Medicines Patent Pool broadens access to generic injectable PrEP for HIV
The agreements could broaden the access to the GSK/ViiV’s long-acting PrEP in low and middle-income countries.
On March 30, ViiV Healthcare and Medicines Patent Pool (MPP), announced sublicensing agreements with the pharma manufacturers Aurobindo, Cipla and Viatris to produce generic forms of the long-acting cabotegravir used as pre-exposure prophylaxis (PrEP) for HIV.
According to a press release, the selected pharma companies will be allowed to produce long acting cabotegravir in 90 countries. All three manufacturers will manufacture the prophylactic in India, with Cipla also considering an expansion to South Africa. MPP is a health organisation backed by the United Nations that facilitates access to drugs for low- and middle-income countries.
This announcement follows the signing of a voluntary licensing agreement for long acting cabotegravir patents between ViiV Healthcare and the MPP in July 2022, in a bid to improve PrEP access in low-income, lower-middle-income and sub-Saharan African countries. According to Deborah Waterhouse, CEO of ViiV Healthcare, these sublicense agreements will broaden access to PrEP in countries with the highest burden of HIV cases, as quoted in yesterday’s announcement.
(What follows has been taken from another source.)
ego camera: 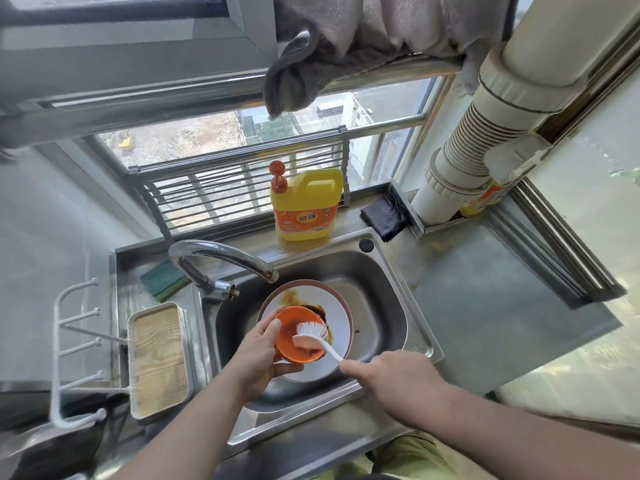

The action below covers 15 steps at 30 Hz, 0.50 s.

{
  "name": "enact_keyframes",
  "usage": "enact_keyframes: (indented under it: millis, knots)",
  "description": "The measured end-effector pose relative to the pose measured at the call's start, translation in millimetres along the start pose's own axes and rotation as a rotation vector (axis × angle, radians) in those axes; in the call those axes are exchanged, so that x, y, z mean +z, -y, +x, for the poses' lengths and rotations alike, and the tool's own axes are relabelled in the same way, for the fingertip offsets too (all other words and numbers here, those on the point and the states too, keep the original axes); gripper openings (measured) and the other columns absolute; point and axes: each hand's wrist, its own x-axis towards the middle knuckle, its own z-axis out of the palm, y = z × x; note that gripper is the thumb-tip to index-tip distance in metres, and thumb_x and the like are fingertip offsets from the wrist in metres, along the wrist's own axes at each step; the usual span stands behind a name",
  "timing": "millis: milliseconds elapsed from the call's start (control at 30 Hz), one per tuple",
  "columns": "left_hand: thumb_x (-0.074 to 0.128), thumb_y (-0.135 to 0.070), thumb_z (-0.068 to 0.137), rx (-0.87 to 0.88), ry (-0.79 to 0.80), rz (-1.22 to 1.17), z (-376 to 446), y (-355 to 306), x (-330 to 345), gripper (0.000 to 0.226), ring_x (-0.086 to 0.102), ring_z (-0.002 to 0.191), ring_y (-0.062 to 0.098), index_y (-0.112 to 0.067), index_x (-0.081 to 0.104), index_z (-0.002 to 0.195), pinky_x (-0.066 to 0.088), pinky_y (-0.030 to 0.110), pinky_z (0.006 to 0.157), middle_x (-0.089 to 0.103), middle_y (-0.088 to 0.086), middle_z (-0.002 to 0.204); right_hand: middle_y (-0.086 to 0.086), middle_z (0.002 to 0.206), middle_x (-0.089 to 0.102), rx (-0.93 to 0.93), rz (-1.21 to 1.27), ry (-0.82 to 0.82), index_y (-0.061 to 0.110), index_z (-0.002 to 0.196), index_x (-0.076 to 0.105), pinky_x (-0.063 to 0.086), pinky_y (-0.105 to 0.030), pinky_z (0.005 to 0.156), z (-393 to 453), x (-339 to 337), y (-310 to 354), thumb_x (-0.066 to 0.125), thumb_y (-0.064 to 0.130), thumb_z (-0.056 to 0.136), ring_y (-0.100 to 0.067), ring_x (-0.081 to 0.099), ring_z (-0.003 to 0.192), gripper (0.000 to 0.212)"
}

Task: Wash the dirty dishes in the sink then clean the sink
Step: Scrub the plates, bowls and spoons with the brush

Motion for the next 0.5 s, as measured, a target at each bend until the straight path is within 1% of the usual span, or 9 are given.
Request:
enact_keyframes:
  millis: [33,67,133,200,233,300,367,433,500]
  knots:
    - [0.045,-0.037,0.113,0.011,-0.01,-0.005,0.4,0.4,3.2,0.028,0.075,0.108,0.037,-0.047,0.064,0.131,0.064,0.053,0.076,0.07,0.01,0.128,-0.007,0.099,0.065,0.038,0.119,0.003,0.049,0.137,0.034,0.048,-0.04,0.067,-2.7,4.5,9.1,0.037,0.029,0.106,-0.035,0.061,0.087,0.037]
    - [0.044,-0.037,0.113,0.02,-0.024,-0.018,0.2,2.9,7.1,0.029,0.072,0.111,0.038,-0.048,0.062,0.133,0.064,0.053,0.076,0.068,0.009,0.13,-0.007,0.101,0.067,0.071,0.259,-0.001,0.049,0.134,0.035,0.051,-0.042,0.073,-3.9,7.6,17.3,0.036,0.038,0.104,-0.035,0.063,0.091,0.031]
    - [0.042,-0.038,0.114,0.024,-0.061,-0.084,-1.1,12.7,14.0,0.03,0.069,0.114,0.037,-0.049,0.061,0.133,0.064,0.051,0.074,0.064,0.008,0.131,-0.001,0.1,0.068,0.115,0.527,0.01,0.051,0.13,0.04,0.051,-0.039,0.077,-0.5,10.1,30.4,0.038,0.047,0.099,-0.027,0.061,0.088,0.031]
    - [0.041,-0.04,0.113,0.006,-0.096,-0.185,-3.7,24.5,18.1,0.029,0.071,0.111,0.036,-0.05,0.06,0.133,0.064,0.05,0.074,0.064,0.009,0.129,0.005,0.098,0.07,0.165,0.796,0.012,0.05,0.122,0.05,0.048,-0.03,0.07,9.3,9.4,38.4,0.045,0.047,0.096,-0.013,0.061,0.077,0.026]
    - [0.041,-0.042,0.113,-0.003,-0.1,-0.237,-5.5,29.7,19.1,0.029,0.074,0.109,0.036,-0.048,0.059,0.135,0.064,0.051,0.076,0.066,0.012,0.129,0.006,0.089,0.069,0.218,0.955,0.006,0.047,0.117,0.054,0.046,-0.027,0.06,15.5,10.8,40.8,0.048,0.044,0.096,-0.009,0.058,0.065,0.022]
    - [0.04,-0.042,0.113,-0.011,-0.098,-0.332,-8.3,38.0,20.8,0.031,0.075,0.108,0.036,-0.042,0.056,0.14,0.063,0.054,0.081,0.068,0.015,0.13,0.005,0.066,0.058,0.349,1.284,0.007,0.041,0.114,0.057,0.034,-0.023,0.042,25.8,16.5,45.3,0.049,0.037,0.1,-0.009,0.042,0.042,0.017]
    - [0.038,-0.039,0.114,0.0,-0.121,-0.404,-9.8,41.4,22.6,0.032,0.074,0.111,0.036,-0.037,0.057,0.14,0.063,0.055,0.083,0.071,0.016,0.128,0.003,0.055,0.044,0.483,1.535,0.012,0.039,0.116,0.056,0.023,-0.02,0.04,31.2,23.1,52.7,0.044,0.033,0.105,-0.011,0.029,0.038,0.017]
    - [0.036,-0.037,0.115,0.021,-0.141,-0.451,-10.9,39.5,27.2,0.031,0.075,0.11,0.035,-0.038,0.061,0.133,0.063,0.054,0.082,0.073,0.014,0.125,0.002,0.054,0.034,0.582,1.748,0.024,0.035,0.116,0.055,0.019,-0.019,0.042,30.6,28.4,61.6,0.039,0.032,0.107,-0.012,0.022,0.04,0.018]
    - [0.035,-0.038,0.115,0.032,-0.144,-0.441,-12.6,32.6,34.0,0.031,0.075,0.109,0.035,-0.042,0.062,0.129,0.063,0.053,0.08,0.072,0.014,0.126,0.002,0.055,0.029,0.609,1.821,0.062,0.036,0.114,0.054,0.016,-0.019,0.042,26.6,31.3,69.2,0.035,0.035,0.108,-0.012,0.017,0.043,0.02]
GSK owns a majority stake in ViiV Healthcare.
Marketed as Apretude, the injectable prophylactic was approved by the US Food and Drug Administration in December 2021. This was the first approval for a long-acting HIV pre-exposure prophylactic. Since then, other countries and organisations have recommended its use.
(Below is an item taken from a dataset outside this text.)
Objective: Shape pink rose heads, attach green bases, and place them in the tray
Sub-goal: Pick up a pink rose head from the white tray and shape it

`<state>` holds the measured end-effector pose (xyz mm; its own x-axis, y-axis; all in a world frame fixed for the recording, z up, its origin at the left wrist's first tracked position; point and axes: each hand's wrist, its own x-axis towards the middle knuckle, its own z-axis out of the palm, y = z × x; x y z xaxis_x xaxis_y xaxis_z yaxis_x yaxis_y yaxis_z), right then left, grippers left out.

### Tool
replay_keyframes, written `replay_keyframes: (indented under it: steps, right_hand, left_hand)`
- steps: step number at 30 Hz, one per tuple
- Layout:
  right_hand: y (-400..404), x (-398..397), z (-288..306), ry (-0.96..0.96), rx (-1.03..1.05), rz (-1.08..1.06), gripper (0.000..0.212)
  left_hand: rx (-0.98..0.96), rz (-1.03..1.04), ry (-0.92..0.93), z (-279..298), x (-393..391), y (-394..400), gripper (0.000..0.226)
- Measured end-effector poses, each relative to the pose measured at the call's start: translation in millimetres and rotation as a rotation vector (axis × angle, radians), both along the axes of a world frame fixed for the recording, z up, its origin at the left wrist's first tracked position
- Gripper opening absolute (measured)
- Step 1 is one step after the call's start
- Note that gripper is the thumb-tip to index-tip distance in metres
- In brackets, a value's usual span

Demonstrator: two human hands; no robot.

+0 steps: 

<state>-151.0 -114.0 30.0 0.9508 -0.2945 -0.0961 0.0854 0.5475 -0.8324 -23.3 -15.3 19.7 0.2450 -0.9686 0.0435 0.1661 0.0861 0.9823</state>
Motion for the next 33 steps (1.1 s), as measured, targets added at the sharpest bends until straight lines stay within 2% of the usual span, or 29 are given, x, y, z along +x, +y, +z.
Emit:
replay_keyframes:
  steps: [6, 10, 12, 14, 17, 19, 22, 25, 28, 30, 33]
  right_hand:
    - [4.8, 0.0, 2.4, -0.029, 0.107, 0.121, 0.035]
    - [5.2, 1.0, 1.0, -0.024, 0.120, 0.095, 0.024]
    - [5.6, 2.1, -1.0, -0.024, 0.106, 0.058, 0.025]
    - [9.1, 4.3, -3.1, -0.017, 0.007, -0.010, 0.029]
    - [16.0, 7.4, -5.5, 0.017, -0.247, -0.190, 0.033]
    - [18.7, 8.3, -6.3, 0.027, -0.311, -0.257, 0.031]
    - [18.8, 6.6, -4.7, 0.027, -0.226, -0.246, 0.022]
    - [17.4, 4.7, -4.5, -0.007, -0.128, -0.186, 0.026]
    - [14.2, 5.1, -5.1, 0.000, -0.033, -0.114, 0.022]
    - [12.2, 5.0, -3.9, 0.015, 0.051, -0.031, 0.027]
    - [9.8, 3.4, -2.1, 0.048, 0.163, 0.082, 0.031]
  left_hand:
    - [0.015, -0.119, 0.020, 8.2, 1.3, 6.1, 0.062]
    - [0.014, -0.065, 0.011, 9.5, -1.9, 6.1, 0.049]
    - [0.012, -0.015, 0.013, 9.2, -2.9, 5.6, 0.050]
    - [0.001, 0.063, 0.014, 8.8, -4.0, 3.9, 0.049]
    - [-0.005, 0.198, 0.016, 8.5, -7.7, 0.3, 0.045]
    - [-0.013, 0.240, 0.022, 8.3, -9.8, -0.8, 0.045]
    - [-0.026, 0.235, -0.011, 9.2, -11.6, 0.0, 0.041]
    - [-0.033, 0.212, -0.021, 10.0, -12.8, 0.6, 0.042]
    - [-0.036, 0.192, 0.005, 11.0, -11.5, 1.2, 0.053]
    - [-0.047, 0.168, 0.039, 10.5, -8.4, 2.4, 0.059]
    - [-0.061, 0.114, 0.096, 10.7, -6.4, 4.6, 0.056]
In July 2022, the World Health Organization (WHO) recommended its use for HIV prevention in its new guidelines. Australia approved it a month later. In October 2022, Zimbabwe became the first sub-Saharan African country to approve the treatment, with a further nod in South Africa in December. Participants from both countries were included in the HPTN 084 study that studied cabotegravir. In November 2020, findings from the study’s planned interim review showed that long acting cabotegravir had superior efficacy compared to the PrEP pill Truvada in cisgender women. Truvada is a combination of emtricitabine and tenofovir disoproxil fumarate.
In July 2022, ViiV Healthcare announced additional data from the same trial, which showed there were no new HIV infections were reported in subjects who were injected with the prophylactic, a year after the study was unblinded. There were 23 incident HIV infections during the trial’s blinded phase, with three reported among participants in the cabotegravir cohort.
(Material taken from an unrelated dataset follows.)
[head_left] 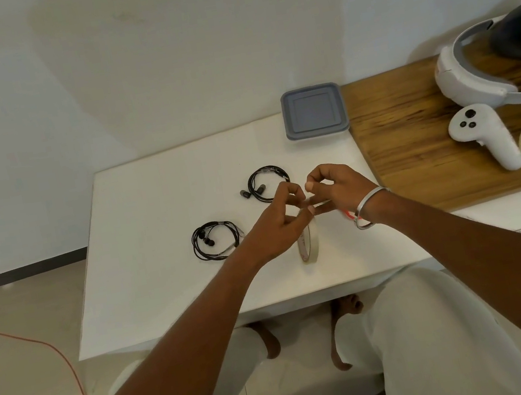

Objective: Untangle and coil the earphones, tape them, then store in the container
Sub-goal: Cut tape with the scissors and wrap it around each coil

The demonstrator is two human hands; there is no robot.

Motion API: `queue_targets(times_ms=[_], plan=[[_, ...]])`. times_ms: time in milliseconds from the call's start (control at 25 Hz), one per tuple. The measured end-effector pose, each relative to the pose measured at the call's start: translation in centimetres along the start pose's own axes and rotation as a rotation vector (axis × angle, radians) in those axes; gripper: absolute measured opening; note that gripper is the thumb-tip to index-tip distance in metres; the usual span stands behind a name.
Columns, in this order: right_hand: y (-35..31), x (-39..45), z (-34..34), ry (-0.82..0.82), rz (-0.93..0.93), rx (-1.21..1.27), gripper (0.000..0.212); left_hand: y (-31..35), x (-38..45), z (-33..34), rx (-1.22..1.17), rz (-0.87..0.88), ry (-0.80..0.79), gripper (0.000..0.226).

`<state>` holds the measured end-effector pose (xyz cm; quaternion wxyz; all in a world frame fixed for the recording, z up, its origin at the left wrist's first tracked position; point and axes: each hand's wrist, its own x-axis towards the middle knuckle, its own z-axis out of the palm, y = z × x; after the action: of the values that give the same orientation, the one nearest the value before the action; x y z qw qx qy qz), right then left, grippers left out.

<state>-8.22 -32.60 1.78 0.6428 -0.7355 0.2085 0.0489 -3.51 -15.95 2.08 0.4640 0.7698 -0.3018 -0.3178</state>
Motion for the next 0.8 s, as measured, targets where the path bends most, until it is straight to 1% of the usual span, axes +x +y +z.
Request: queue_targets(times_ms=[120,280,440,680,800], plan=[[0.1,0.1,0.0,-0.015,0.016,0.010,0.006,-0.3,0.0,0.0,0.041,0.029,0.028,0.014],[0.2,0.4,0.0,0.026,0.003,-0.024,0.005,-0.6,0.2,-0.2,0.055,0.101,0.017,0.017],[-0.1,0.5,-0.2,0.050,0.006,-0.049,0.007,-0.7,0.3,-0.4,0.016,0.090,0.020,0.024],[0.0,0.8,-0.9,0.046,0.038,-0.097,0.005,-0.4,0.5,-0.6,0.044,0.100,-0.070,0.033],[0.2,0.9,-1.1,0.059,0.030,-0.141,0.006,-0.2,0.5,-0.7,0.067,0.062,-0.128,0.039]])
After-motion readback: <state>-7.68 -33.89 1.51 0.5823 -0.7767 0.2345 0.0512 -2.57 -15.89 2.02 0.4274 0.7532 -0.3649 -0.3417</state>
In the US, there are three approved forms of PrEP. This includes Apretude and the two oral drugs— Descovy and Truvada. Gilead Sciences’ Descovy is a combination of emtricitabine and tenofovir alafenamide, which is a different form of tenofovir than the one included in Truvada.
According to their labels, Descovy and Truvada are to be taken once daily. On-demand PrEP dosing is not approved by the FDA. Apretude is first initiated by a single injection given for two consecutive months before moving to an every-two months schedule. MSD previously studied the nucleoside reverse transcriptase translocation inhibitor islatravir and its use as a monthly PrEP pill, which was seen as a valuable addition, but this program was discontinued in September 2022.